SOURCE MATERIAL:
****************

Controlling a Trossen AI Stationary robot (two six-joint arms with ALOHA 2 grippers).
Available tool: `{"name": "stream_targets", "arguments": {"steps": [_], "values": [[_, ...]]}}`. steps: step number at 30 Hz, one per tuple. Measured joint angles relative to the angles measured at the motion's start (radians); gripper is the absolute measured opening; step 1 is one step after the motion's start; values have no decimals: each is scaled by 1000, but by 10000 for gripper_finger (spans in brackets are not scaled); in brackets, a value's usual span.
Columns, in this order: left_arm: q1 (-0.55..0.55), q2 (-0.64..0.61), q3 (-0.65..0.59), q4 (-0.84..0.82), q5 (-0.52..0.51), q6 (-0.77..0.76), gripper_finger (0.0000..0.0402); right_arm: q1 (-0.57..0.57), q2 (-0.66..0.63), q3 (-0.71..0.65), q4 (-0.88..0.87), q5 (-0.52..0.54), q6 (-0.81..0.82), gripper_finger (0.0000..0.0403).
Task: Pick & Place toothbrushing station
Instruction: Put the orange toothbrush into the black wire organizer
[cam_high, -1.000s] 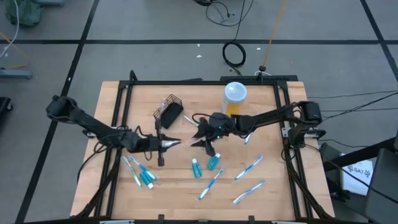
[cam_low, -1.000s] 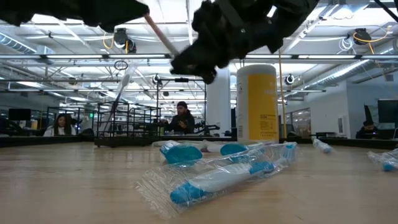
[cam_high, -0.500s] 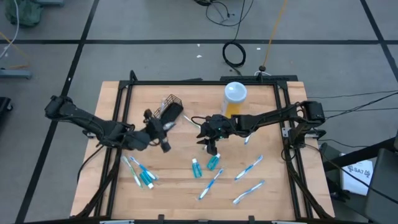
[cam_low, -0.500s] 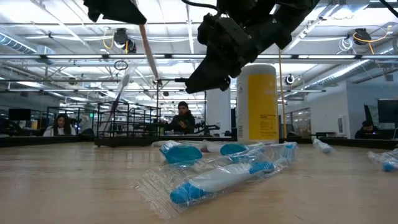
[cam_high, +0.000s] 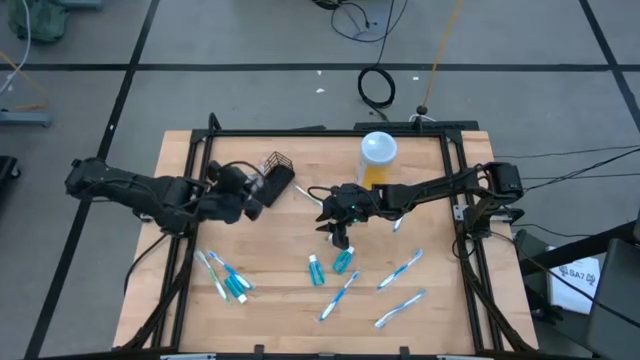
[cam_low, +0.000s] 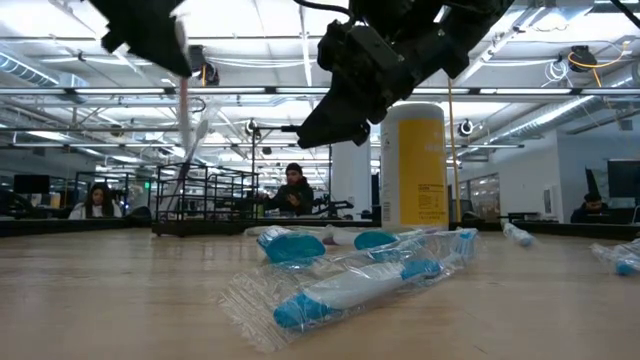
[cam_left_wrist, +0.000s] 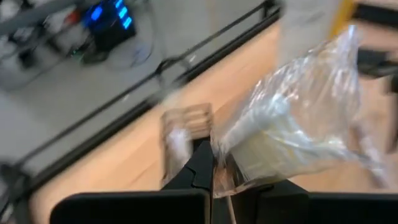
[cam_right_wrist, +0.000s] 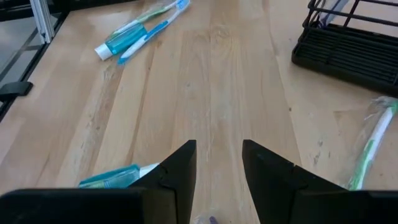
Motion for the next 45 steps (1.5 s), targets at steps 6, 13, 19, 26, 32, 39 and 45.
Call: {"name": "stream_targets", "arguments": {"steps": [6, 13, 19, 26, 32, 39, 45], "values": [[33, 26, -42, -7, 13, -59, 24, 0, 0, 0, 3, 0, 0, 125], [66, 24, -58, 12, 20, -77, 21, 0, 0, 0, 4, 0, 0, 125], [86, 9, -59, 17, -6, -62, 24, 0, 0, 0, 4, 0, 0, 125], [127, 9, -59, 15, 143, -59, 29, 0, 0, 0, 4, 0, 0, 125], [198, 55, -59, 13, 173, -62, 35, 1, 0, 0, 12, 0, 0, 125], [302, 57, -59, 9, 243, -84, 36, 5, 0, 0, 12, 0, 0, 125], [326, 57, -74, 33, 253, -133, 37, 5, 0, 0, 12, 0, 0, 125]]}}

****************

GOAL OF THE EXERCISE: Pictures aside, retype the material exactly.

RESPONSE:
Controlling a Trossen AI Stationary robot (two six-joint arms with ALOHA 2 grippers).
Available tool: `{"name": "stream_targets", "arguments": {"steps": [_], "values": [[_, ...]]}}`. steps: step number at 30 Hz, one per tuple. Measured joint angles relative to the angles measured at the motion's start (radians); gripper is the absolute measured opening; step 1 is one step after the motion's start; values have no decimals: each is scaled by 1000, but by 10000 for gripper_finger (spans in brackets are not scaled); in brackets, a value's usual span.
Columns, in this order: left_arm: q1 (-0.55..0.55), q2 (-0.64..0.61), q3 (-0.65..0.59), q4 (-0.84..0.82), q5 (-0.52..0.51), q6 (-0.77..0.76), gripper_finger (0.0000..0.0402); right_arm: q1 (-0.57..0.57), q2 (-0.66..0.63), q3 (-0.71..0.65), q4 (-0.88..0.87), q5 (-0.52..0.54), q6 (-0.81..0.82), gripper_finger (0.0000..0.0403).
Task: Pick & Place toothbrushing station
Instruction: Put the orange toothbrush into the black wire organizer
[cam_high, -1.000s] 
[cam_low, -1.000s] 
[cam_high, -0.500s] 
[cam_low, -0.500s] 
[cam_high, +0.000s] 
[cam_low, +0.000s] 
[cam_left_wrist, +0.000s] 
[cam_right_wrist, +0.000s] 
Motion for the next 45 steps (1.5 s), targets at steps 6, 13, 19, 26, 32, 39 and 45.
Call: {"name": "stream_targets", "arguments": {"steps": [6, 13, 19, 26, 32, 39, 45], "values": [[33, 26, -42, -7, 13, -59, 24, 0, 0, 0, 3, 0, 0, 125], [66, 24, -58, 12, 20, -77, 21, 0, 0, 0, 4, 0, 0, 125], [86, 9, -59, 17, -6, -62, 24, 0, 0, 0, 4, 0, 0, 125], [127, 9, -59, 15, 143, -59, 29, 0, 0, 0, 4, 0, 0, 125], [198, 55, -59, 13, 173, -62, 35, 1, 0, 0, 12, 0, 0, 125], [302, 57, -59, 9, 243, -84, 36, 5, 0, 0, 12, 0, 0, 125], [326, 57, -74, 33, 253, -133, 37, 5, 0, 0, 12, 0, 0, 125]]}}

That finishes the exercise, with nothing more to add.